REQUIRED ACTION |
Could you write the entries out again, exactly as they appear?

Data extracted from a collection
━━━━━━━━

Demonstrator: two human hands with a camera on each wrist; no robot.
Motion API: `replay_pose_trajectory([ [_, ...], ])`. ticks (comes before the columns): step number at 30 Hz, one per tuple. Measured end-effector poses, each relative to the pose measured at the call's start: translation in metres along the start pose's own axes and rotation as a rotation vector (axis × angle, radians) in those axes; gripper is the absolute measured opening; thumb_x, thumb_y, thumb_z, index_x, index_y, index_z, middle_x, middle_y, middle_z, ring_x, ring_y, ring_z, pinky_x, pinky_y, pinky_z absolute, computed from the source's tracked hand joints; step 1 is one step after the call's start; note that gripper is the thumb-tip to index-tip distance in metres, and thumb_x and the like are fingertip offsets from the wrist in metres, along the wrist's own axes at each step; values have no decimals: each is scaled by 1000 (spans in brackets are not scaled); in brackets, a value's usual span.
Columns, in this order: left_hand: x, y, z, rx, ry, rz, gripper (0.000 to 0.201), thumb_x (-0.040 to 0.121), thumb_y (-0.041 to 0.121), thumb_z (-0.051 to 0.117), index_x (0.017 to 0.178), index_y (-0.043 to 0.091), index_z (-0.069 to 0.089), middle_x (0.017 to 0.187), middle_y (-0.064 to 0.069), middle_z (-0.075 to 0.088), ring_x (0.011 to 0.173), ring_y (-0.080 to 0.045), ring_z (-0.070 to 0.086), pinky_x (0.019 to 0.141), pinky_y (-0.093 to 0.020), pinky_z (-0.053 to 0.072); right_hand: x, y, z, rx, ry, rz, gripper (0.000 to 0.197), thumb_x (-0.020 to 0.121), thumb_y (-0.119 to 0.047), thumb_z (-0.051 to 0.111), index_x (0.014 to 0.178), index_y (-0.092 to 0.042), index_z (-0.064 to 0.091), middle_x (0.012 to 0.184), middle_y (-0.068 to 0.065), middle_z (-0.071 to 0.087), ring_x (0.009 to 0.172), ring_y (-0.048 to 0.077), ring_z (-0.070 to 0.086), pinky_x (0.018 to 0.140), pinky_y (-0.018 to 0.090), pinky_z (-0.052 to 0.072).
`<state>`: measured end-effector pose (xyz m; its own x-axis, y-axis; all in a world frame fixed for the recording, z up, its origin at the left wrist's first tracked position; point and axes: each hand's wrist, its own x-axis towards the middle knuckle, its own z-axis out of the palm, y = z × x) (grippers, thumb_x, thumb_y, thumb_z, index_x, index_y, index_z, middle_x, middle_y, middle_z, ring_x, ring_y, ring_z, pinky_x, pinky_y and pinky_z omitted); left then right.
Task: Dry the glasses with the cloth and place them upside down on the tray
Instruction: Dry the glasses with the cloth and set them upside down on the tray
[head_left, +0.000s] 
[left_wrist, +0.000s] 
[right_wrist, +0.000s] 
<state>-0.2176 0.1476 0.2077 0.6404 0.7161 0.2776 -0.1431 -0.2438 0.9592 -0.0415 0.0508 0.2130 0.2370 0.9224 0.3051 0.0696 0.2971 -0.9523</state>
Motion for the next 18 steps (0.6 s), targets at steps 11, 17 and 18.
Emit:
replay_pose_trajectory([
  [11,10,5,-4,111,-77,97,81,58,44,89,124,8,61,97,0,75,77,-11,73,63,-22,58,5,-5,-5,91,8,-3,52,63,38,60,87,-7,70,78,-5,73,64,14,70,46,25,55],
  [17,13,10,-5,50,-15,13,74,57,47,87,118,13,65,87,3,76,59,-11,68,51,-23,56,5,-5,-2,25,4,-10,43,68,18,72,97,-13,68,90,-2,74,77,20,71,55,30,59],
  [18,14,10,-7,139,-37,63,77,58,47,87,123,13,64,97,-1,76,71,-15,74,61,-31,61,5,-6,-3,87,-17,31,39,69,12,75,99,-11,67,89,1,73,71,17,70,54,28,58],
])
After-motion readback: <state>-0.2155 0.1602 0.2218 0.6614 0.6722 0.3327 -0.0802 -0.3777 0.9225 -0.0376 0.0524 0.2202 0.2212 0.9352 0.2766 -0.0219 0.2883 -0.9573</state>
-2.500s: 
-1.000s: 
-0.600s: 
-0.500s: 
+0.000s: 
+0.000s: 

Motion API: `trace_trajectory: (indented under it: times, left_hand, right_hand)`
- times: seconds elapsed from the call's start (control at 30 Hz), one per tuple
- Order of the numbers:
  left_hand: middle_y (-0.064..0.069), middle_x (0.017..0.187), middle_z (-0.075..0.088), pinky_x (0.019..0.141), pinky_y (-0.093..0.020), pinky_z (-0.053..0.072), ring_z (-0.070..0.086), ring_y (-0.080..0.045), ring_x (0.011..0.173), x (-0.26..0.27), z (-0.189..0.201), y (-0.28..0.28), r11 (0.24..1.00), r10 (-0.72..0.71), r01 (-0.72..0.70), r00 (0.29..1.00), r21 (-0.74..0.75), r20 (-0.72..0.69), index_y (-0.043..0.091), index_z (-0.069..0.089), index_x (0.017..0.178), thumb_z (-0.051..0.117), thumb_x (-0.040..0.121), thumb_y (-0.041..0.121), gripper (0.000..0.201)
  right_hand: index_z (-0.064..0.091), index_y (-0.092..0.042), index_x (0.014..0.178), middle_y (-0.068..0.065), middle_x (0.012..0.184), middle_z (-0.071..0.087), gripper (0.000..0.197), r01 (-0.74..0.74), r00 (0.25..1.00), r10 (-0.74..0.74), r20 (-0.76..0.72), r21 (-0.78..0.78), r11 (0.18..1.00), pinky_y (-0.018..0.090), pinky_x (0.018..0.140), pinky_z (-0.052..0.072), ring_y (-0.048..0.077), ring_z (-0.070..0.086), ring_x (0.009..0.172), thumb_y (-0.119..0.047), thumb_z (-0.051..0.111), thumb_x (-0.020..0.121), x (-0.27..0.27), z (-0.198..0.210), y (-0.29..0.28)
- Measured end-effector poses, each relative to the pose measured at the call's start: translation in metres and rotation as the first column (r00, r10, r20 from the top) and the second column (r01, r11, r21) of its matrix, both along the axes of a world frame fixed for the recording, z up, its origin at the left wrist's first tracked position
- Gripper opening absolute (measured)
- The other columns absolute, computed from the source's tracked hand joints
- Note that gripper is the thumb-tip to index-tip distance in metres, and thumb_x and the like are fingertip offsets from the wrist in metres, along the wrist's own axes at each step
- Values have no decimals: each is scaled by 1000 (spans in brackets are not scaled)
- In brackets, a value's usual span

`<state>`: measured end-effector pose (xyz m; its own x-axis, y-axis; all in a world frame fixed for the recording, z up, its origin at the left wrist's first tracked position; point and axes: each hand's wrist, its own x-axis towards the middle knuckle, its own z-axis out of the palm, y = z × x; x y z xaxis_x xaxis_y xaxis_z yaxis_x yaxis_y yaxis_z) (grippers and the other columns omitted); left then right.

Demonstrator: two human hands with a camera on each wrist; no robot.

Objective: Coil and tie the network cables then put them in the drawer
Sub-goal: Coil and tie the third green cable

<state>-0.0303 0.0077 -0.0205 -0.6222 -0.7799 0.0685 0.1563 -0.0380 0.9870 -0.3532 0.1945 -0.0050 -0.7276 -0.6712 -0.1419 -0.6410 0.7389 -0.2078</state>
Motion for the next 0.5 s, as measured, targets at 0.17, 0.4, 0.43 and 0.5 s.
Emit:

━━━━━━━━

WRITTEN REPLY |
Demonstrator: two human hands with a camera on each wrist; no robot.
Motion API: `replay_pose_trajectory([ [_, ...], ])`. ticks (comes before the columns): step number at 30 Hz, one per tuple. Measured end-effector poses, each relative to the pose measured at the call's start: translation in metres along the start pose's own axes and rotation as a rotation vector (axis × angle, radians) in those axes; gripper is the absolute measured opening; thumb_x, thumb_y, thumb_z, index_x, index_y, index_z, middle_x, middle_y, middle_z, ring_x, ring_y, ring_z, pinky_x, pinky_y, pinky_z absolute, computed from the source's tracked hand joints; step 1 is one step after the call's start; note that gripper is the thumb-tip to index-tip distance in metres, and thumb_x and the like are fingertip offsets from the wrist in metres, along the wrist's own axes at each step; values have no decimals: each is scaled by 1000 (spans in brackets are not scaled); in brackets, a value's usual span.
Columns, in this order: left_hand: x, y, z, rx, ry, rz, gripper (0.000 to 0.201), thumb_x (-0.040 to 0.121), thumb_y (-0.041 to 0.121), thumb_z (-0.051 to 0.117), index_x (0.017 to 0.178), index_y (-0.043 to 0.091), index_z (-0.069 to 0.089), middle_x (0.017 to 0.187), middle_y (-0.064 to 0.069), middle_z (-0.075 to 0.088), ring_x (0.011 to 0.173), ring_y (-0.080 to 0.045), ring_z (-0.070 to 0.086), pinky_x (0.019 to 0.141), pinky_y (-0.093 to 0.020), pinky_z (-0.053 to 0.072); right_hand: x, y, z, rx, ry, rz, gripper (0.000 to 0.197), thumb_x (-0.020 to 0.121), thumb_y (-0.119 to 0.047), thumb_z (-0.051 to 0.111), index_x (0.014 to 0.178), index_y (-0.092 to 0.042), index_z (-0.064 to 0.091), middle_x (0.012 to 0.184), middle_y (-0.068 to 0.065), middle_z (-0.071 to 0.087), ring_x (0.009 to 0.172), ring_y (-0.048 to 0.077), ring_z (-0.070 to 0.086), pinky_x (0.018 to 0.140), pinky_y (-0.018 to 0.090), pinky_z (-0.052 to 0.072).
`<state>`: measured end-effector pose (xyz m; its own x-axis, y-axis; all in a world frame fixed for the recording, z up, its origin at the left wrist's first tracked position; point and axes: each hand's wrist, its own x-axis towards the middle knuckle, its own z-axis out of the palm, y = z × x) (grippers, thumb_x, thumb_y, thumb_z, index_x, index_y, index_z, middle_x, middle_y, middle_z, ring_x, ring_y, ring_z, pinky_x, pinky_y and pinky_z omitted); left then right.
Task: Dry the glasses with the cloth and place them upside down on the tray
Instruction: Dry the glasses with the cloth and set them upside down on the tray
[head_left, +0.000s] 
[left_wrist, +0.000s] 
[right_wrist, +0.000s] 
<state>-0.2176 0.1476 0.2077 0.6404 0.7161 0.2776 -0.1431 -0.2438 0.9592 -0.0415 0.0508 0.2130 0.2370 0.9224 0.3051 0.0696 0.2971 -0.9523</state>
Motion for the next 18 steps (0.6 s), targets at steps 11, 17 and 18.
Emit:
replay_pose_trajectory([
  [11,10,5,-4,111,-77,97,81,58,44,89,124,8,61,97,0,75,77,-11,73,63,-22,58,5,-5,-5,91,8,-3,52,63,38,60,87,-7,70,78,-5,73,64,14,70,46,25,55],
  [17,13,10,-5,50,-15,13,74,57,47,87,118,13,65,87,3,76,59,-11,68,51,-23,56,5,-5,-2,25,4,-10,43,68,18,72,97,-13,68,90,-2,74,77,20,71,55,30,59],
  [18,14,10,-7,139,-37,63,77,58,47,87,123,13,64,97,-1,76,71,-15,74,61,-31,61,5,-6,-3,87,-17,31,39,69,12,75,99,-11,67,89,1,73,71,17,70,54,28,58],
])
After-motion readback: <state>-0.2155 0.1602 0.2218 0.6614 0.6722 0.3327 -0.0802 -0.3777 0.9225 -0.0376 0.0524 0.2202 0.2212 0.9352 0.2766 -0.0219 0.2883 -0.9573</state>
-2.500s: 
-1.000s: 
-0.600s: 
-0.500s: 
+0.000s: 
+0.000s: 

Motion API: `trace_trajectory: (indented under it: times, left_hand, right_hand)`
- times: seconds elapsed from the call's start (control at 30 Hz), one per tuple
- Order of the numbers:
  left_hand: middle_y (-0.064..0.069), middle_x (0.017..0.187), middle_z (-0.075..0.088), pinky_x (0.019..0.141), pinky_y (-0.093..0.020), pinky_z (-0.053..0.072), ring_z (-0.070..0.086), ring_y (-0.080..0.045), ring_x (0.011..0.173), x (-0.26..0.27), z (-0.189..0.201), y (-0.28..0.28), r11 (0.24..1.00), r10 (-0.72..0.71), r01 (-0.72..0.70), r00 (0.29..1.00), r21 (-0.74..0.75), r20 (-0.72..0.69), index_y (-0.043..0.091), index_z (-0.069..0.089), index_x (0.017..0.178), thumb_z (-0.051..0.117), thumb_x (-0.040..0.121), thumb_y (-0.041..0.121), gripper (0.000..0.201)
  right_hand: index_z (-0.064..0.091), index_y (-0.092..0.042), index_x (0.014..0.178), middle_y (-0.068..0.065), middle_x (0.012..0.184), middle_z (-0.071..0.087), gripper (0.000..0.197), r01 (-0.74..0.74), r00 (0.25..1.00), r10 (-0.74..0.74), r20 (-0.76..0.72), r21 (-0.78..0.78), r11 (0.18..1.00), pinky_y (-0.018..0.090), pinky_x (0.018..0.140), pinky_z (-0.052..0.072), ring_y (-0.048..0.077), ring_z (-0.070..0.086), ring_x (0.009..0.172), thumb_y (-0.119..0.047), thumb_z (-0.051..0.111), thumb_x (-0.020..0.121), x (-0.27..0.27), z (-0.198..0.210), y (-0.29..0.28)
- Measured end-effector poses, each relative to the pose measured at the call's start: translation in metres and rotation as the first column (r00, r10, r20 from the top) and the second column (r01, r11, r21) of its matrix, both along the axes of a world frame fixed for the recording, z up, its origin at the left wrist's first tracked position
- Gripper opening absolute (measured)
- The other columns absolute, computed from the source's tracked hand joints
- Note that gripper is the thumb-tip to index-tip distance in metres, and thumb_x and the like are fingertip offsets from the wrist in metres, along the wrist's own axes at each step
- Values have no decimals: each is scaled by 1000 (spans in brackets are not scaled)
- In brackets, a value's usual span

`<state>`: measured end-effector pose (xyz m; its own x-axis, y-axis; all in a world frame fixed for the recording, z up, its origin at the left wrist's first tracked position; point and axes: each hand's wrist, its own x-axis towards the middle knuckle, its own z-axis out of the palm, y = z × x; x y z xaxis_x xaxis_y xaxis_z yaxis_x yaxis_y yaxis_z) (grippers and the other columns omitted); left then right.

Demonstrator: two human hands with a camera on each wrist; no robot.

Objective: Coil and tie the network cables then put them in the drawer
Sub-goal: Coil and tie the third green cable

<state>-0.0303 0.0077 -0.0205 -0.6222 -0.7799 0.0685 0.1563 -0.0380 0.9870 -0.3532 0.1945 -0.0050 -0.7276 -0.6712 -0.1419 -0.6410 0.7389 -0.2078</state>
Motion for the next 0.5 s, as measured, targets at 0.17, 0.4, 0.43 and 0.5 s.
Emit:

Nothing else is needed to complete the answer.